While matching literal text (like "Hello") is useful, the real power of the Transformer comes from matching by token category. Instead of looking for a specific value, you can create a pattern that looks for a type of content, such as "any number," "any string," or "any word."

This is the key feature that makes the Transformer structurally aware and significantly more powerful than regular expressions for parsing code and structured data.

💡 Why Match by Category? (The Advantage over Regex)

  1. Readability: A pattern to find a number is simply {@Number}. The equivalent regex can be long and cryptic, like [-+]?[0-9]*\.?[0-9]+([eE][-+]?[0-9]+)?.

  2. Safety & Context-Awareness: The uCalc tokenizer runs first, breaking text into meaningful units. It knows that "123" is a single string token. A rule to find {@Number} will not match the 123 inside the string, preventing the accidental corruption of string literals—a common and dangerous pitfall of using regex for code transformation.

  3. Maintainability: Token definitions are centralized. If you decide to add support for a new number format (like hexadecimal 0x...), you only need to update the number token definition once using Tokens.Add().
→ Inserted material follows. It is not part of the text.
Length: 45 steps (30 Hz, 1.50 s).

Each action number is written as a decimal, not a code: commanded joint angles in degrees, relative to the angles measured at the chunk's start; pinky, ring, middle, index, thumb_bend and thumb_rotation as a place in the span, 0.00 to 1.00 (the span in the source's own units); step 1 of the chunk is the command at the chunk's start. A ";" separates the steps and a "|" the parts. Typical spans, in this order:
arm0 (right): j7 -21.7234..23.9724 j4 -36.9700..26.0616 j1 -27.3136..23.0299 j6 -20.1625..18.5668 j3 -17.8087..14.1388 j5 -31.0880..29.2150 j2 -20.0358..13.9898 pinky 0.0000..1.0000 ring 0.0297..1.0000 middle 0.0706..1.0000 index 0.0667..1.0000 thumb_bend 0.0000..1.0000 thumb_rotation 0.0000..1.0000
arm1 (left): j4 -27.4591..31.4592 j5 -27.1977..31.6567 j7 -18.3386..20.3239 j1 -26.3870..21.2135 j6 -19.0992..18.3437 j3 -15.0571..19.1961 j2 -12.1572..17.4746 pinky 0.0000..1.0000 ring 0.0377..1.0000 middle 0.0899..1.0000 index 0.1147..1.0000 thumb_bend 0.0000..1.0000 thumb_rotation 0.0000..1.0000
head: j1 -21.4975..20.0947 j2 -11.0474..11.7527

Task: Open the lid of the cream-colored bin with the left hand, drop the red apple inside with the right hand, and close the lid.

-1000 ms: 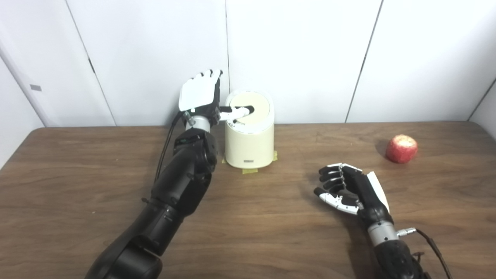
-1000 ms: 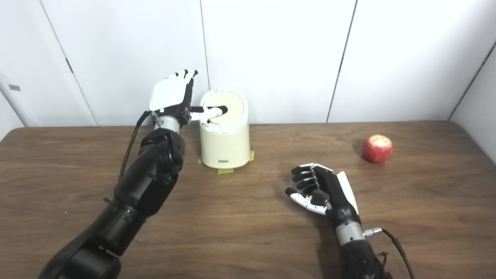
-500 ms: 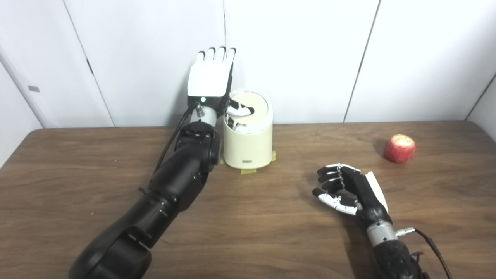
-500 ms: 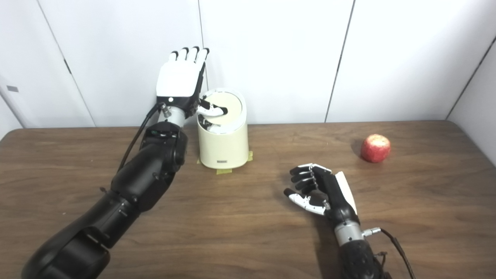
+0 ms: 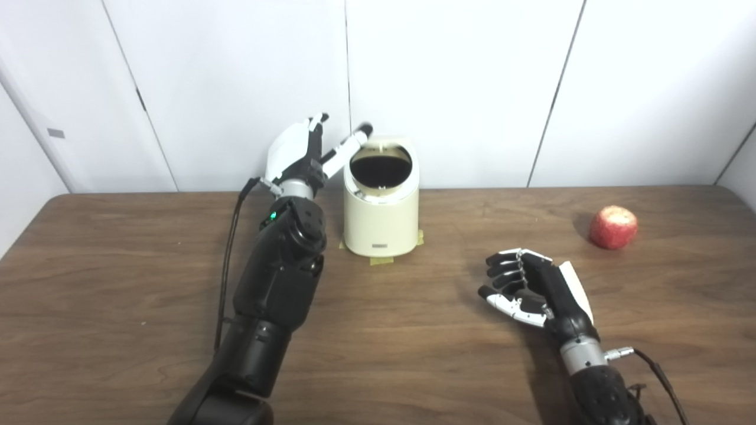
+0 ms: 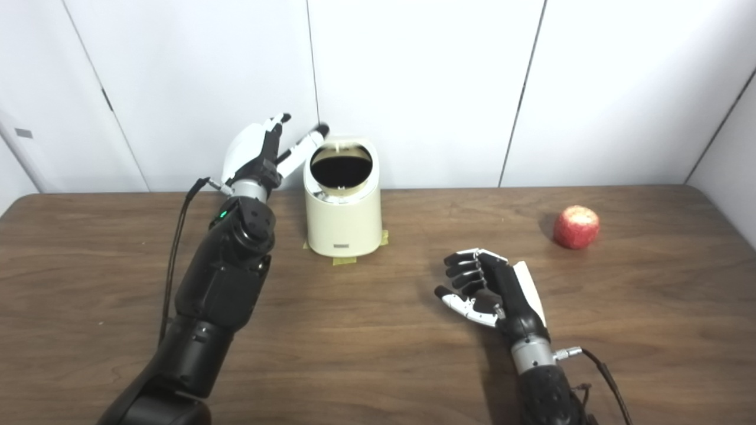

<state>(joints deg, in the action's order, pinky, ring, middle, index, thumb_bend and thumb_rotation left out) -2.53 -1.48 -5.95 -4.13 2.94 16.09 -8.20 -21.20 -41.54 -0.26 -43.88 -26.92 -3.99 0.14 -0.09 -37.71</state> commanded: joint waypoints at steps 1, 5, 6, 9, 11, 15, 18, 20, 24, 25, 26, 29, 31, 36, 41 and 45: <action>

All existing {@Number} patterns across your entire application will automatically support the new format without any changes.

Syntax

The syntax uses an @ symbol inside curly braces {}.

  • Match Only: {@Category} matches any token of that category but does not capture it.
  • Match & Capture: {@Category:variableName} matches and captures the token's text into a variable for use in a replacement string.
  • Negation: {!Category:var} captures any token that is not in the specified category.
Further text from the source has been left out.